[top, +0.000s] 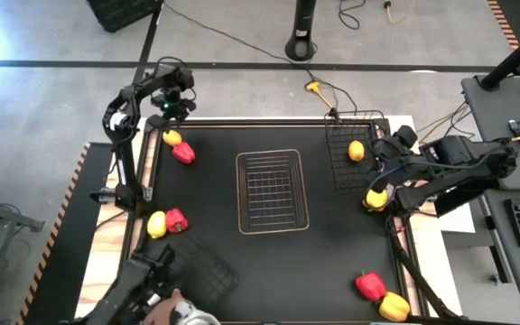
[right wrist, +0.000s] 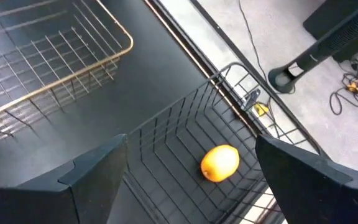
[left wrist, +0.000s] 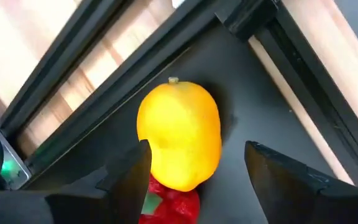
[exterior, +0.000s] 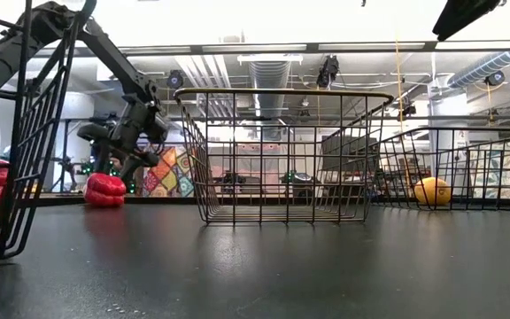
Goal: Sort produce into baskets
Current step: Put the top lemon into the top black wire basket
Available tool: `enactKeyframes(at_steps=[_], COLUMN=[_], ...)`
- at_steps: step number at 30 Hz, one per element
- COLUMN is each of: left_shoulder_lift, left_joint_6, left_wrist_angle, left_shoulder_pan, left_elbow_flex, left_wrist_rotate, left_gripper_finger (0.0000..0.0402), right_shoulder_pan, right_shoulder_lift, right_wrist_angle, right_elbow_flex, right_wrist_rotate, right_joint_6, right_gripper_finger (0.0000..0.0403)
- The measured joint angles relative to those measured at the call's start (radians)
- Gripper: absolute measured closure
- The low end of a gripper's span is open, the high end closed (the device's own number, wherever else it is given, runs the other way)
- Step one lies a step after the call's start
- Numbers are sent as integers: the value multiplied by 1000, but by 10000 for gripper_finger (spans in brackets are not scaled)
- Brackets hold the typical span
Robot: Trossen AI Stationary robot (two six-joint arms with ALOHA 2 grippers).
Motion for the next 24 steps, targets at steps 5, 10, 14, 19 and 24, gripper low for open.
enactKeyframes(at_steps=[5, 10, 14, 19, 24], left_shoulder_lift=[0, 18, 40, 111, 170], left_joint_6=[79, 52, 58, 88, 163], left_wrist_angle=[-58, -33, -47, -110, -157], left_shoulder_pan=[-1, -2, -1, -1, -1], left_elbow_flex=[-22, -23, -22, 10, 74], left_wrist_rotate=[-16, -9, -7, 28, 29], left_gripper_finger=[161, 154, 146, 139, 138], right_shoulder_pan=[0, 0, 0, 0, 0], right_shoulder_lift=[0, 1, 1, 15, 25], right_wrist_angle=[-24, -94, -95, -95, -95], right_elbow_flex=[0, 12, 44, 110, 185], right_wrist_rotate=[-20, -67, -92, -99, -97], right_joint_6=[1, 11, 7, -5, -30], right_gripper_finger=[58, 58, 58, 58, 58])
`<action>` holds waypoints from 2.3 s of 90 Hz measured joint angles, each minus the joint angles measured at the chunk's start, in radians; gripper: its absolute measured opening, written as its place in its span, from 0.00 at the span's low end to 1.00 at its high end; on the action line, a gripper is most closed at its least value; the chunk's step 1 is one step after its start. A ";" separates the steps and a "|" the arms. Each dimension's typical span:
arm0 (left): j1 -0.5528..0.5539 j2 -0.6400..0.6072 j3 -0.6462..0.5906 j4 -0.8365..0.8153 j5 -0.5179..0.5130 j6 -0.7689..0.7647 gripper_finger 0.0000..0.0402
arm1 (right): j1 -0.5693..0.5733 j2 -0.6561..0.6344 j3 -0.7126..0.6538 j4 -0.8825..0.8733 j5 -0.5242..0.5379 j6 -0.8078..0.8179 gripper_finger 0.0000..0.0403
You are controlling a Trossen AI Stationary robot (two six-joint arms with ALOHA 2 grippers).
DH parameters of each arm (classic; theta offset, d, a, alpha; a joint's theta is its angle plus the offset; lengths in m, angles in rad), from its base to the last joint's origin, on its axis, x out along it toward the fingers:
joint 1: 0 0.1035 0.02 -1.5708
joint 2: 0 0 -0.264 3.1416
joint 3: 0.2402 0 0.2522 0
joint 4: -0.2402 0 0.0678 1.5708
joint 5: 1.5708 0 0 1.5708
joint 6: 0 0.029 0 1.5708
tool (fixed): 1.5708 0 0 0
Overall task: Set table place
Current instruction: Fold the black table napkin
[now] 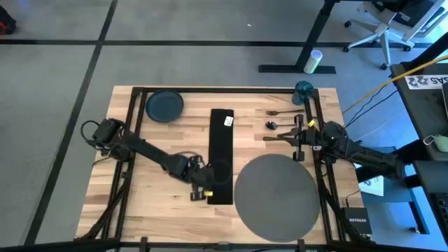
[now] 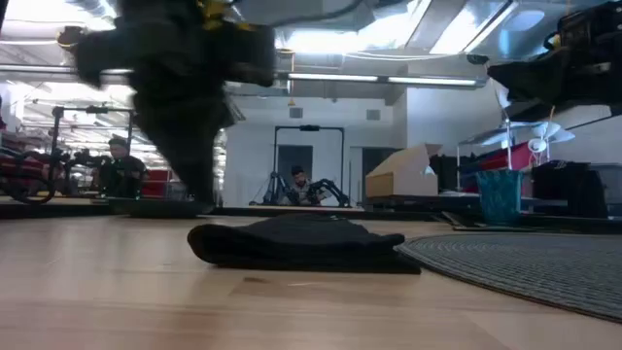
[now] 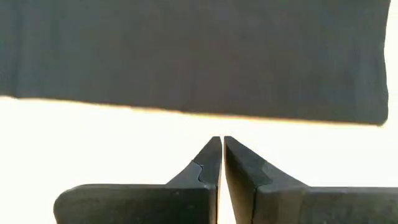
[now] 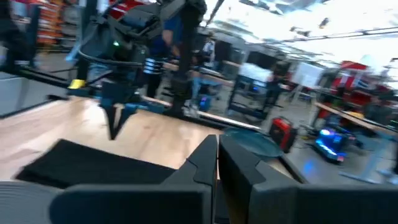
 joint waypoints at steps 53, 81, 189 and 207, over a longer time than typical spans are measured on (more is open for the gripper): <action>-0.077 -0.023 0.000 -0.005 -0.122 -0.031 0.00 | 0.357 0.672 0.539 -0.230 0.286 -0.192 0.00; -0.194 -0.136 0.000 0.021 -0.247 -0.030 0.00 | 0.485 1.078 1.032 -0.811 0.263 -0.345 0.00; -0.162 -0.097 -0.206 0.506 0.077 0.290 0.18 | 0.586 1.084 0.893 -0.790 0.346 -0.203 0.00; -0.142 -0.063 -0.207 0.572 0.053 0.331 0.26 | 0.586 1.084 0.893 -0.801 0.351 -0.204 0.00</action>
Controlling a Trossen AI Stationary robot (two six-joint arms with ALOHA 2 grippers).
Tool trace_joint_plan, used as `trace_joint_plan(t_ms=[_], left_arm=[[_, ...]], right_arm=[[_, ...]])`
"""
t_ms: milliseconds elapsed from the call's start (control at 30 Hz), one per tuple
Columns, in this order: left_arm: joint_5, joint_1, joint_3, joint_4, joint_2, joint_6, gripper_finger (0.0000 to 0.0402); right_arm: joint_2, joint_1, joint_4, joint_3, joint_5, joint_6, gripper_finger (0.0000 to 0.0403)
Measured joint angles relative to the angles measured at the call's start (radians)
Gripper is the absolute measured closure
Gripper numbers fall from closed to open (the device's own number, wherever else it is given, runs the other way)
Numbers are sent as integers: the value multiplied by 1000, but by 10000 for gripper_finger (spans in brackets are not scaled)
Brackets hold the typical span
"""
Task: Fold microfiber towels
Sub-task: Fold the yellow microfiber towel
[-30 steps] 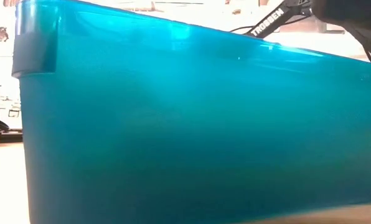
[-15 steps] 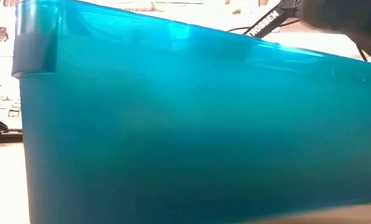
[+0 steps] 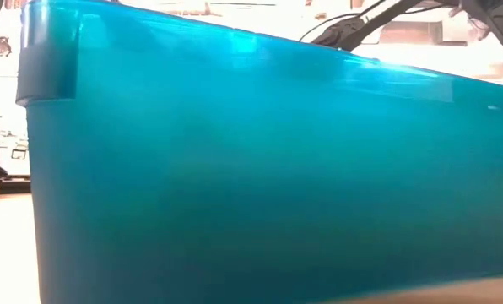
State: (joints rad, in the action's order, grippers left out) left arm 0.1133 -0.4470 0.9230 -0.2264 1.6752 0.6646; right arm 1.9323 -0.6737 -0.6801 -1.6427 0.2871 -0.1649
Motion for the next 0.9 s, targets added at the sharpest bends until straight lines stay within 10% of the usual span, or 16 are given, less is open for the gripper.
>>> trace_joint_plan(t_ms=[333,900], left_arm=[[-57,-71,75,-53,-2,-230,400],[-22,148,156,-136,-6,-567,401]], right_arm=[[-62,-93,-99,0,79,-21,228],[-76,-120,-228,1,299,-46,228]])
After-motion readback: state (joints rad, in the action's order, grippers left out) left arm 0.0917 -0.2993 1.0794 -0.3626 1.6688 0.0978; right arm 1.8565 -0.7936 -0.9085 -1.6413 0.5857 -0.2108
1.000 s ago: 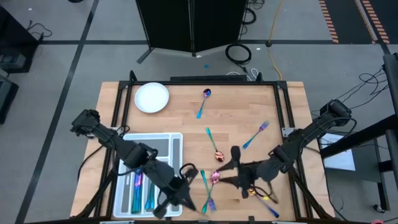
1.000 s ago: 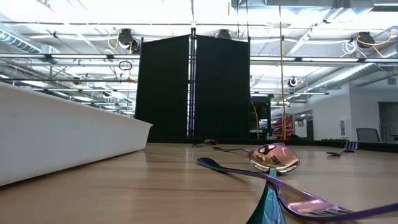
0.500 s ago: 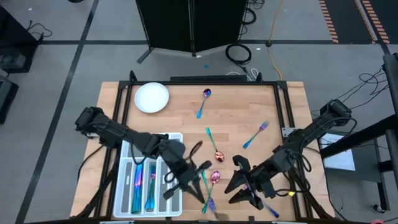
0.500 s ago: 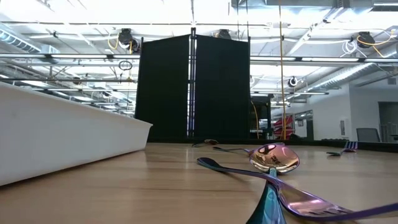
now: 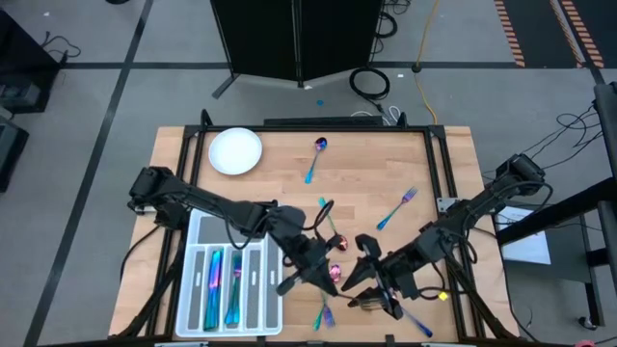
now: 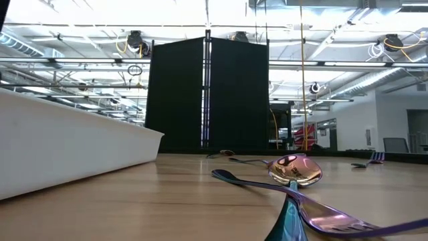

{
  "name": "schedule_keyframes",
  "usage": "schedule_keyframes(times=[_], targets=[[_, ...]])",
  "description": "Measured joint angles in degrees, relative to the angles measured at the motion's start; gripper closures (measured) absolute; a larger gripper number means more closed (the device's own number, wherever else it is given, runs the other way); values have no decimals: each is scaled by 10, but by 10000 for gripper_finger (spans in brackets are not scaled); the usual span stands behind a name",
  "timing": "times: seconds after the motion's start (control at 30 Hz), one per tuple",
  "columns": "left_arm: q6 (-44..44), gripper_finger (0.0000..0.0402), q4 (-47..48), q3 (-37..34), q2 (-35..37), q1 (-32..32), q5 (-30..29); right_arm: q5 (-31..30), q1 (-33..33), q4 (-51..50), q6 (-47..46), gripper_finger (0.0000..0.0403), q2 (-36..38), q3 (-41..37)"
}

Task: Sort silverware
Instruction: Put the iridescent blue fork in the silverware tray

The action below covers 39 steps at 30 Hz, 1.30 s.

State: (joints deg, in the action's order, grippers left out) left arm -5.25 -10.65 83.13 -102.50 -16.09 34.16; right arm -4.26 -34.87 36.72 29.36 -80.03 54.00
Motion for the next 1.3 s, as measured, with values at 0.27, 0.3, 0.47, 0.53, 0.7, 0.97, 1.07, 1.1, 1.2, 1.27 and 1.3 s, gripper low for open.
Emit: schedule_keyframes(times=[0.27,0.3,0.47,0.53,0.7,0.97,1.07,1.1,1.2,1.27,1.3], targets=[[-14,402,-10,0,0,7,30,1,0,-6,2,266,0,0],[-15,402,-10,0,0,7,30,1,0,-6,5,276,0,0],[-20,402,-10,0,0,13,31,28,1,-7,13,339,0,0],[-31,402,-10,0,0,16,31,30,1,-2,13,361,0,0],[-34,402,-9,0,0,20,31,30,1,0,13,390,0,0],[-32,397,-7,0,0,20,20,27,1,-2,-5,400,0,0],[-7,375,8,0,0,20,3,9,1,-5,-39,401,0,0],[3,365,13,0,0,21,-3,-3,0,-7,-54,401,0,0],[28,332,42,0,9,25,-34,-37,-3,-16,-94,402,0,0],[42,312,75,0,19,31,-53,-73,-8,-36,-108,402,3,0],[46,304,93,0,24,35,-63,-97,-12,-50,-114,402,6,0]])
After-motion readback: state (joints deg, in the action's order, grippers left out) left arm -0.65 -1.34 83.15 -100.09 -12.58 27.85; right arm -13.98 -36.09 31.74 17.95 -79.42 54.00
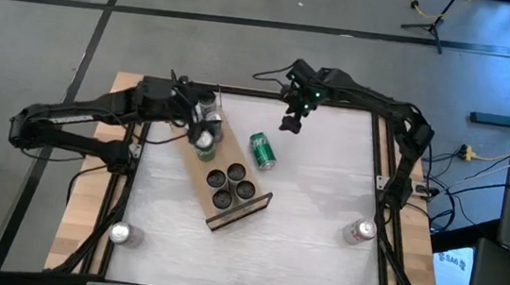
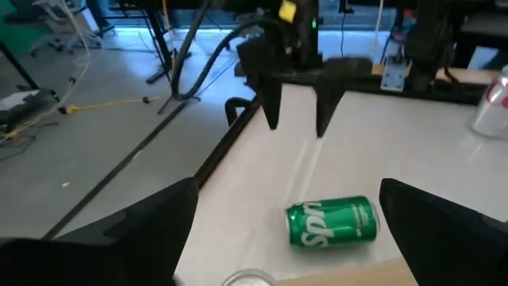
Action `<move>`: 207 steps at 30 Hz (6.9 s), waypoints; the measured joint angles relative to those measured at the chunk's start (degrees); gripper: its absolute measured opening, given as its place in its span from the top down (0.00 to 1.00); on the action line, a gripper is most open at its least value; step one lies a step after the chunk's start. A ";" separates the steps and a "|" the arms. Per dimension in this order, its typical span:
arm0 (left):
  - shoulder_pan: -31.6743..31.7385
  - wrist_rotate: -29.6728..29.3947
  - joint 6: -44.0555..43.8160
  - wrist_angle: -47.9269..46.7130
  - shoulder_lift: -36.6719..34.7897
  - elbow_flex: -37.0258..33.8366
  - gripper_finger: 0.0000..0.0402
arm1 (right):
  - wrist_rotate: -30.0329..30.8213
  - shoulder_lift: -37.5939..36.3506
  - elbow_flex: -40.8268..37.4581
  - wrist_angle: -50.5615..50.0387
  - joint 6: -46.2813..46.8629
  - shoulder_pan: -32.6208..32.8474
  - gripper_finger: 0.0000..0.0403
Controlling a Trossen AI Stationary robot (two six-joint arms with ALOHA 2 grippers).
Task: Place canned beverage on shelf
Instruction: Put the green soda can on the shelf aligned with the other green soda can
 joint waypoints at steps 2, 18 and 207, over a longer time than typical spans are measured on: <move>0.00 -0.09 -1.13 -1.20 -1.84 0.01 0.05 | 0.23 -0.05 -2.12 4.57 2.10 0.06 0.09; -0.07 -0.09 -4.01 -7.74 -10.78 0.02 0.05 | 2.27 -0.05 -3.60 14.38 4.85 0.52 0.09; -0.13 -3.69 -11.25 -10.08 -13.37 0.02 0.05 | 15.57 13.92 -61.26 139.45 15.67 12.19 0.25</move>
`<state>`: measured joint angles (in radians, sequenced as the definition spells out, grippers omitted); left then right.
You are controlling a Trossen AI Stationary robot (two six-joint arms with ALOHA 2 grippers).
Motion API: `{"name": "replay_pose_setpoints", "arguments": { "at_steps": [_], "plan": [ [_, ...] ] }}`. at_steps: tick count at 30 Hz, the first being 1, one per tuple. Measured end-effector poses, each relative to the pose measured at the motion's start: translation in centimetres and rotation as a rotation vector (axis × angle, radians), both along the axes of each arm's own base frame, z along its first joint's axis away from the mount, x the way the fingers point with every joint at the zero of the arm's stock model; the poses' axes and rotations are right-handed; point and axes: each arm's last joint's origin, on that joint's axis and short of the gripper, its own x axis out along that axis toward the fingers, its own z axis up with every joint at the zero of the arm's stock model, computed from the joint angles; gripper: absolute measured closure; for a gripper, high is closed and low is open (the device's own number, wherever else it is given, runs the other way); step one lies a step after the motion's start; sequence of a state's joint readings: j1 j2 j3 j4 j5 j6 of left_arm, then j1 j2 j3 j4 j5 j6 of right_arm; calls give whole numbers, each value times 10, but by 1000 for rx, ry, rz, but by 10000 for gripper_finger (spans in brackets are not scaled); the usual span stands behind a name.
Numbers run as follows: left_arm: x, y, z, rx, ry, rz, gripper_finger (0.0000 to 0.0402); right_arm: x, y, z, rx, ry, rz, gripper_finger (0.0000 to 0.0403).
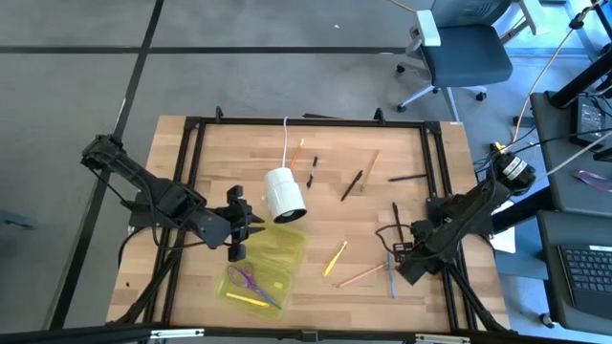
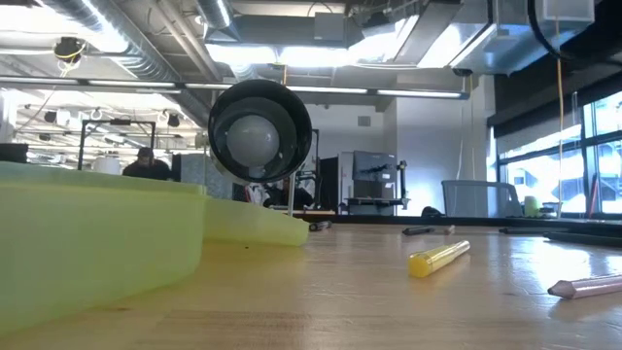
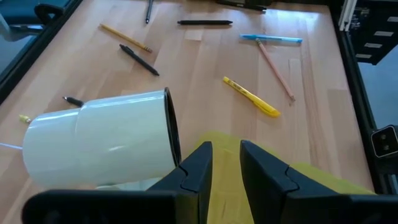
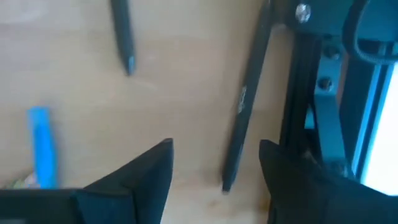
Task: Pick & place school supplies into a supply box
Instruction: Put the black pen into the supply box
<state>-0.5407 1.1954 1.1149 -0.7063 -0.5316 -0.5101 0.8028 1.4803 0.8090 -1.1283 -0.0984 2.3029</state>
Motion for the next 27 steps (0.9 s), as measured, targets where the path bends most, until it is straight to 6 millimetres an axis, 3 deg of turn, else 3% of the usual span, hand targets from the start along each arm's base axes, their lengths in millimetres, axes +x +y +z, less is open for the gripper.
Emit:
{"name": "replay_pose_setpoints", "arguments": {
  "at_steps": [17,22,27],
  "plan": [
    [0,0,0,0,-3,6,331,-24,-16,-42,-7,-6,12,190],
    [0,0,0,-11,-5,15,330,-23,-16,-42,-5,-8,13,193],
    [0,0,0,-14,-6,18,334,-23,-16,-39,3,-57,19,221]
  ]
}}
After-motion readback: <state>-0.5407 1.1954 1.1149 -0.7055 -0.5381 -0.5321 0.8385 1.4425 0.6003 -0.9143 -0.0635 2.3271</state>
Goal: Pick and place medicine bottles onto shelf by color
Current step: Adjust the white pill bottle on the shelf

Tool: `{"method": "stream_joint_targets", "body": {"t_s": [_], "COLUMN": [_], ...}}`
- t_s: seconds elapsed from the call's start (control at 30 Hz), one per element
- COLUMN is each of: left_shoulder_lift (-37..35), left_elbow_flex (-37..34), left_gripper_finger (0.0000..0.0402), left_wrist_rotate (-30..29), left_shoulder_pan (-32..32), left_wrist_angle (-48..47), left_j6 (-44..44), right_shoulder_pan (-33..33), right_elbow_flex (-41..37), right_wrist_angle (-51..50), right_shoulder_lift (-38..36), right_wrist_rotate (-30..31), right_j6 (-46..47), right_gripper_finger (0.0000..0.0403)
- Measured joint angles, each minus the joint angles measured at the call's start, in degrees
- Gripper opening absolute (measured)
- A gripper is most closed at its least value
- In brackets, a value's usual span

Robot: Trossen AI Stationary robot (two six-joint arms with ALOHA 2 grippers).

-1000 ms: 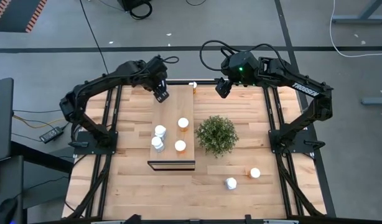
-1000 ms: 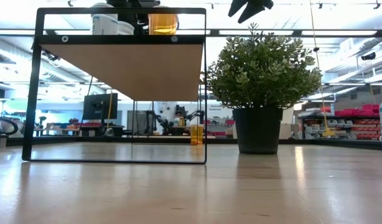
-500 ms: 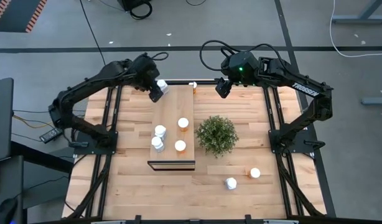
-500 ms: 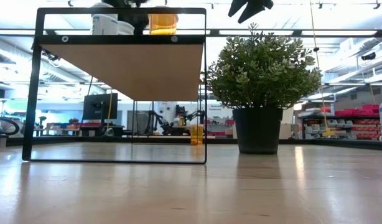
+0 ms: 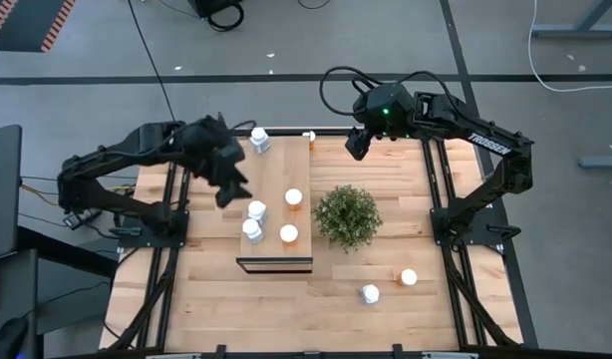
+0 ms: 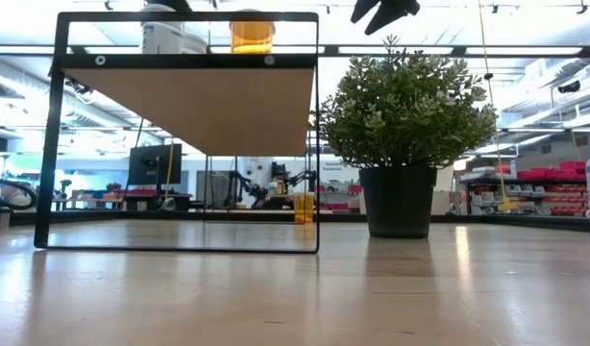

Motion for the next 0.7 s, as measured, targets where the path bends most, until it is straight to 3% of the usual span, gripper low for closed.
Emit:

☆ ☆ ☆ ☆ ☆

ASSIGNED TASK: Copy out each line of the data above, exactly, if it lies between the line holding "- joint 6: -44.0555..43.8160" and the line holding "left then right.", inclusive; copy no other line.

RESULT FOR THIS TASK:
  - joint 6: -44.0555..43.8160
  - wrist_angle: -47.9269..46.7130
  - shoulder_lift: -36.6719..34.7897
  - elbow_flex: -37.0258..33.8366
  - gripper_finger: 0.0000..0.0402
arm1 (right):
  - wrist_rotate: -30.0329..30.8213
  - shoulder_lift: -37.5939..36.3506
  - elbow_flex: -40.8268..37.4581
  - wrist_angle: -50.5615..50.0387
  - joint 6: -46.2813..46.8629
  - shoulder_pan: -32.6208..32.8474
  - gripper_finger: 0.0000..0.0403
Controlling a Trossen AI Stationary robot (two six-joint arms with ALOHA 2 grippers).
Task: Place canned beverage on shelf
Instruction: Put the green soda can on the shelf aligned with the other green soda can
 joint waypoints at steps 2, 18 and 207, over a longer time than typical spans are measured on: <move>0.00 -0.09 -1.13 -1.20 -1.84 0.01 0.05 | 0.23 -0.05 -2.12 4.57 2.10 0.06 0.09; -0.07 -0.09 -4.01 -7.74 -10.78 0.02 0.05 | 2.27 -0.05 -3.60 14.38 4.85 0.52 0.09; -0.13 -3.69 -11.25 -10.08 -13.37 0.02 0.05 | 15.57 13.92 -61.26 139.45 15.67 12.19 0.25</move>
`<state>`: measured joint angles (in radians, sequenced as the definition spells out, grippers omitted); left then right.

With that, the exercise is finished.